In honor of National Vaccination Week we are releasing this much needed statement. I wrote the rough draft, and it was shaped into this form and polished by a well known attorney, one that has won millions of dollars for his clients.
More than trying to set a legal precedent, we are trying to raise consciousness. If we can just get people to stop and question whether our rights are being impinged upon for profits, maybe this will make a difference.
The next time a healthcare practitioner questions your healthcare choices, take a copy of this and fill in the date and their name and hand it to them.

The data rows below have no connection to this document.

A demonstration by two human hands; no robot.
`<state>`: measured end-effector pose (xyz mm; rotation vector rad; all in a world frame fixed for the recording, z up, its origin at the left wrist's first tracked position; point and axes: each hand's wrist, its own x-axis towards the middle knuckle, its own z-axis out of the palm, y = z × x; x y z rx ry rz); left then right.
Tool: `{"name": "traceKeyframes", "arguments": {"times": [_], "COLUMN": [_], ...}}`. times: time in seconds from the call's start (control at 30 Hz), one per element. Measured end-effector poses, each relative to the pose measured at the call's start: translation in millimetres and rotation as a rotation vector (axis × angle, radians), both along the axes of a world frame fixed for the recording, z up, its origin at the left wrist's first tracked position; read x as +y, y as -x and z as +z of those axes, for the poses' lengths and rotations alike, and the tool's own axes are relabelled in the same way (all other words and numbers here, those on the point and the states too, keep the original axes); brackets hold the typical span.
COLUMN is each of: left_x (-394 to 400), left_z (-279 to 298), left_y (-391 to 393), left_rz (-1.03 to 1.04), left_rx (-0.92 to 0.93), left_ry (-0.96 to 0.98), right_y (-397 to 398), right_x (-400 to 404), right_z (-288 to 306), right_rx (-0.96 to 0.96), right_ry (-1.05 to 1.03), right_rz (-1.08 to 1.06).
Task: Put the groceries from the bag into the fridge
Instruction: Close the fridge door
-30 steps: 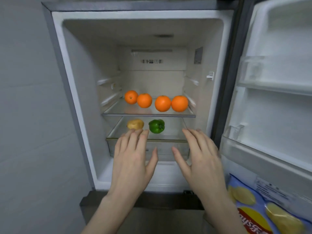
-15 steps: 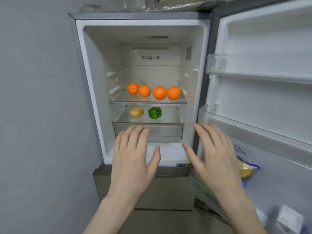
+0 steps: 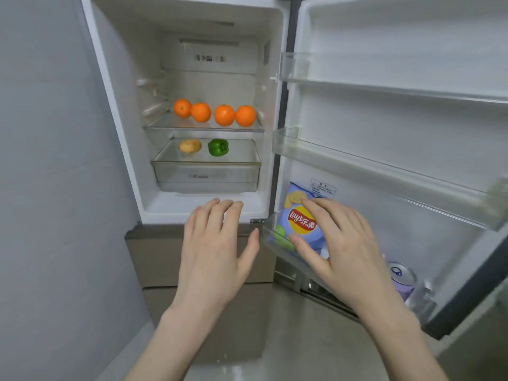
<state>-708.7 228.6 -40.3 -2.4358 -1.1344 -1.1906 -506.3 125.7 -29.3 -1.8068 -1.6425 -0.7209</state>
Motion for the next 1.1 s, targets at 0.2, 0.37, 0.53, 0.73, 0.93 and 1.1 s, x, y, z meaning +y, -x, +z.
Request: {"name": "traceKeyframes", "arguments": {"times": [0.2,0.37,0.53,0.73,0.93,1.1], "left_x": [-56,-111,-164,-219,-240,-244], "left_z": [1,5,7,6,13,22], "left_y": [-23,-59,-115,-183,-216,-224], "left_rz": [0.002,0.024,0.048,0.039,0.054,0.087], "left_rx": [0.046,0.042,0.027,0.031,0.035,0.056], "left_ry": [-0.008,0.002,0.018,0.009,-0.001,0.012], "right_y": [-19,-64,-126,-188,-229,-240], "right_x": [-56,-105,-164,-216,-206,-190], "right_z": [0,0,6,13,24,24], "right_rx": [0.043,0.071,0.083,0.342,0.652,0.780], "right_ry": [-0.030,-0.046,-0.179,-0.351,-0.180,-0.111], "right_rz": [0.064,0.082,0.037,-0.021,-0.029,0.001]}}
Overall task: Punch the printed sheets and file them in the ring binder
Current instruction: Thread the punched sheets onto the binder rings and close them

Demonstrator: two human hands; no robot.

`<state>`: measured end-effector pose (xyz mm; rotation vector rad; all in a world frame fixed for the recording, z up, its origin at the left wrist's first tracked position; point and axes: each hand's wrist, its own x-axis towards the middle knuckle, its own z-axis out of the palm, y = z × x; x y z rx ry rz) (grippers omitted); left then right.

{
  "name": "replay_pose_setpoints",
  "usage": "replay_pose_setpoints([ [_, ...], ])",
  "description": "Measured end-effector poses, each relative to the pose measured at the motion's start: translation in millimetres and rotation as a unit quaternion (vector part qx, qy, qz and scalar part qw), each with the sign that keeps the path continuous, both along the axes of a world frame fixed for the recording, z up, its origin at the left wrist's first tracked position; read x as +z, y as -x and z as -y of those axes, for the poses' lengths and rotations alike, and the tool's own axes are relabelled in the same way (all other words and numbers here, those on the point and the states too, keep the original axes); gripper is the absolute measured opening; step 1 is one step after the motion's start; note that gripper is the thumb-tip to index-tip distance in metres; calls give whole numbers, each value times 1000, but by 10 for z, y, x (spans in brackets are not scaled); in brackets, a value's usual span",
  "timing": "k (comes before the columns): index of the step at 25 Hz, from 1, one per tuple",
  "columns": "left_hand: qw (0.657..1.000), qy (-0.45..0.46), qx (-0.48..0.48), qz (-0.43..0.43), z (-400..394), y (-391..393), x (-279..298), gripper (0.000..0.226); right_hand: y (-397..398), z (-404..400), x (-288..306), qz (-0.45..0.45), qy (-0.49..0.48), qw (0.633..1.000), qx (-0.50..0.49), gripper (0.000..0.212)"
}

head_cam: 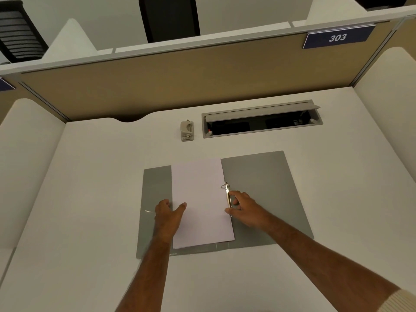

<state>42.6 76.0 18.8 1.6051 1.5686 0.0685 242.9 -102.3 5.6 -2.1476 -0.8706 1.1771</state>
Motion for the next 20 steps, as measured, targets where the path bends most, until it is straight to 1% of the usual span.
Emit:
replay_pose_setpoints([
  [3,1000,-3,1,-8,53,-56,-10,76,-16,-18,-75,-7,11,1000,9,70],
  [9,999,-19,-25,-38,94,-111,8,80,-40,10,-207,4,-5,1000,24,73],
  [16,996,-33,-68,-55,204,-210,39,72,-61,6,-243,6,-12,999,35,74],
  [20,996,-20,-78,-33,281,-326,42,71,-60,16,-197,5,-11,999,42,74],
])
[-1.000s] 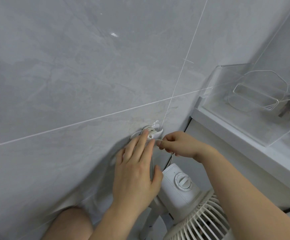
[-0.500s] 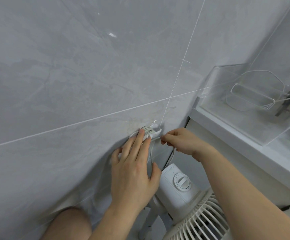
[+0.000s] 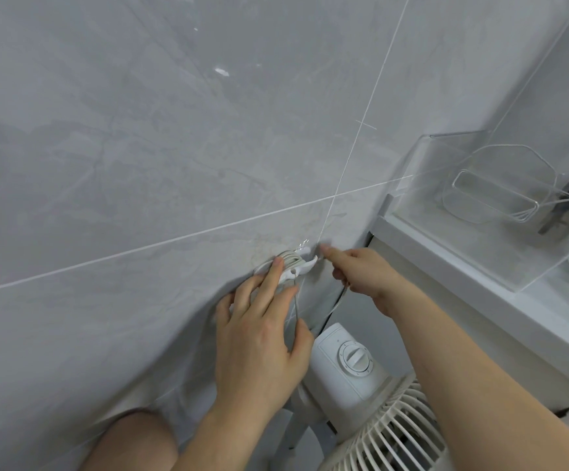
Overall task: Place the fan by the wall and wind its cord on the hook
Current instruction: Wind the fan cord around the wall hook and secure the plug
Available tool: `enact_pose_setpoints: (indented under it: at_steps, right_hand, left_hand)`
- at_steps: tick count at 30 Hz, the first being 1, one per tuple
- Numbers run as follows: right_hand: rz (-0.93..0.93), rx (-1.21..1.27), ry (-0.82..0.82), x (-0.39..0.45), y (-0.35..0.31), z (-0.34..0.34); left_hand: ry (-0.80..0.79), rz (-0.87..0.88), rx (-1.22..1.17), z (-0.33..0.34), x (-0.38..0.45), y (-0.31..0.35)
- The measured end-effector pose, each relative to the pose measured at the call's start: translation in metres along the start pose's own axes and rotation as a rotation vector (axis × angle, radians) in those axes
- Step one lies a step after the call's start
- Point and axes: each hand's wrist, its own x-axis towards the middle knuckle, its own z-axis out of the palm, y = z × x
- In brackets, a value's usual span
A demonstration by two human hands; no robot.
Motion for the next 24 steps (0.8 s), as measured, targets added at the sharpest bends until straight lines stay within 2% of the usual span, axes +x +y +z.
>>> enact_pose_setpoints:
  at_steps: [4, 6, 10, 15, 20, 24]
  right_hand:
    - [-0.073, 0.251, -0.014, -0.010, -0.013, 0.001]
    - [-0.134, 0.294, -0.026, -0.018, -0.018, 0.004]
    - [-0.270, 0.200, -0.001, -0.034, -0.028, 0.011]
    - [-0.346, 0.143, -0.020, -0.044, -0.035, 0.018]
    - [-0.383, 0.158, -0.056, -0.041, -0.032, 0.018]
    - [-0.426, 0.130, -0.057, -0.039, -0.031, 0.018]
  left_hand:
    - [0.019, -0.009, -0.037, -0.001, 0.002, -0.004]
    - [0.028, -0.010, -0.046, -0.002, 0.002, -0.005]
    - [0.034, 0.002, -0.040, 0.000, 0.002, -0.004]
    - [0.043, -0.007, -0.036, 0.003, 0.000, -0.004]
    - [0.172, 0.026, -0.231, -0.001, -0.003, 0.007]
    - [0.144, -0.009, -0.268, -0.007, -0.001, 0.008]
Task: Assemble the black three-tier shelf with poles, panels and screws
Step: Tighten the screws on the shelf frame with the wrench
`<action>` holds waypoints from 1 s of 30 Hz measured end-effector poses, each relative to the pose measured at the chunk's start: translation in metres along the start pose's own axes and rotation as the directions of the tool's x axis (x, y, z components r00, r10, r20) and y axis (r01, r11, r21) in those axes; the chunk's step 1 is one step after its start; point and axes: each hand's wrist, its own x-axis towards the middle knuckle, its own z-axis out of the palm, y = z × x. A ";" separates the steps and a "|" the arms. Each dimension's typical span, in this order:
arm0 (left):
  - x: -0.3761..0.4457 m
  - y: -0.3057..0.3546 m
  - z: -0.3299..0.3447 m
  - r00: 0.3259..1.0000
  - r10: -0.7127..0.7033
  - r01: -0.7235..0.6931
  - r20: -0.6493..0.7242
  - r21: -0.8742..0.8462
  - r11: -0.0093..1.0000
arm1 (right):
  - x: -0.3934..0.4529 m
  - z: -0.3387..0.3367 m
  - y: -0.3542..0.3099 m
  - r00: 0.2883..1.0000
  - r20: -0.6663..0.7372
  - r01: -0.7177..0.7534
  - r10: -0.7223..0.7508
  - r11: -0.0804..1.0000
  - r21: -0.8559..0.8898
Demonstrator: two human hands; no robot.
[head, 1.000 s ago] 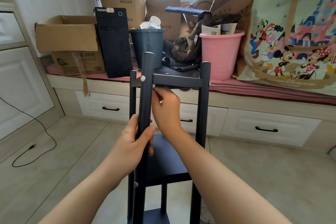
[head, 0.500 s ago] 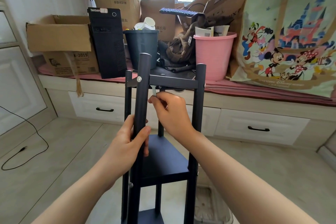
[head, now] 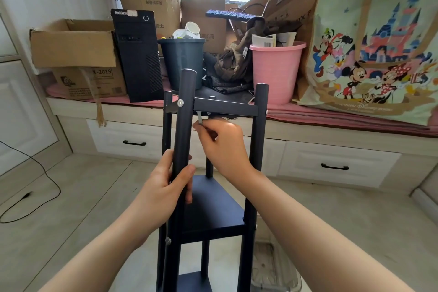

This is the first time we have public exhibited this statement. I am open to feedback, comments, praises, etc. If you would like this graphic altered in anyway for your purposes please let me know. If you want to change the graphic or writing for yourself that's great too. I hope this acts as a baseline for our proactive healthy futures together.
Gross Negligence vs Reasonable Care
Gross negligence is a conscious and voluntary disregard of the need to use reasonable care, which is likely to cause foreseeable grave injury or harm to persons, property, or both. It is conduct that is extreme when compared with ordinary Negligence, which is a mere failure to exercise reasonable care. Ordinary negligence and gross negligence differ in degree of inattention, while both differ from willful and wanton conduct, which is conduct that is reasonably considered to cause injury.
Be hereby notified that reasonable care requires that anyone administering, distributing, promoting, or selling a product containing known neurotoxins must first evaluate recipients for current state(s) of physical toxicity, and/or test any and all recipients(s) of these products for allergies to known neurotoxins.
Products may include but are not limited to the following: Dental amalgams, implants of any kind, antiseptics, topical antiseptics, and vaccines.
Anyone who consciously and voluntarily disregards this testing prior to administering, distributing, promoting, or selling such a product is committing gross negligence.